▶ Task statement:
Every line below that has the string "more" needs to be copied.

▶ Recorded information:

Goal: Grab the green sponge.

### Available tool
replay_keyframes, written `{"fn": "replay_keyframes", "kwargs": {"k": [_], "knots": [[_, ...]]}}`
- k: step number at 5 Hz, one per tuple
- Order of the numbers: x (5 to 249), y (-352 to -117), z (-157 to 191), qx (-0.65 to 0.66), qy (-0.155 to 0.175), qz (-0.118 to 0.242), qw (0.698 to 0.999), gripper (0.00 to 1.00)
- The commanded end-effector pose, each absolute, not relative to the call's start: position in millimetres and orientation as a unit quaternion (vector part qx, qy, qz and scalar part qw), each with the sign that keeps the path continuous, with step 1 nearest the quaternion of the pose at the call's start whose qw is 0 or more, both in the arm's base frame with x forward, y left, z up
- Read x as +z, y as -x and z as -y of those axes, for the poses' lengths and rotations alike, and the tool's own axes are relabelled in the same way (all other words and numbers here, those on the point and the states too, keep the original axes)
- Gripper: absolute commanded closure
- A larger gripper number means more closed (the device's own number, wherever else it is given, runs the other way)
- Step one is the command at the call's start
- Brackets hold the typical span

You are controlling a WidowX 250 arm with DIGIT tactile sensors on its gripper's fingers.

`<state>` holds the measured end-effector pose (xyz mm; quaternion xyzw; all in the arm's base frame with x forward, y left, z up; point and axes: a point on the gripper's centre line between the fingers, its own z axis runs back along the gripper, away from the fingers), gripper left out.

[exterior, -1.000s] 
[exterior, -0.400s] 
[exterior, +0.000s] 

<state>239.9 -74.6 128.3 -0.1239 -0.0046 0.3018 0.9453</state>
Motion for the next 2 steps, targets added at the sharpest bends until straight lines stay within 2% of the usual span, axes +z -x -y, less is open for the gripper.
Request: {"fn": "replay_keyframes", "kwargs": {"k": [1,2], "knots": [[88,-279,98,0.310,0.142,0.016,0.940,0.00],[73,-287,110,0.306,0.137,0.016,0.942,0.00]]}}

▶ Solution for this problem:
- The commanded end-effector pose, each absolute, not relative to the call's start: position in millimetres and orientation as a unit quaternion (vector part qx, qy, qz and scalar part qw), each with the sign that keeps the path continuous, with step 1 nearest the quaternion of the pose at the call's start whose qw is 0 or more, both in the arm's base frame with x forward, y left, z up
- A larger gripper number means more closed (the device's own number, wherever else it is given, runs the other way)

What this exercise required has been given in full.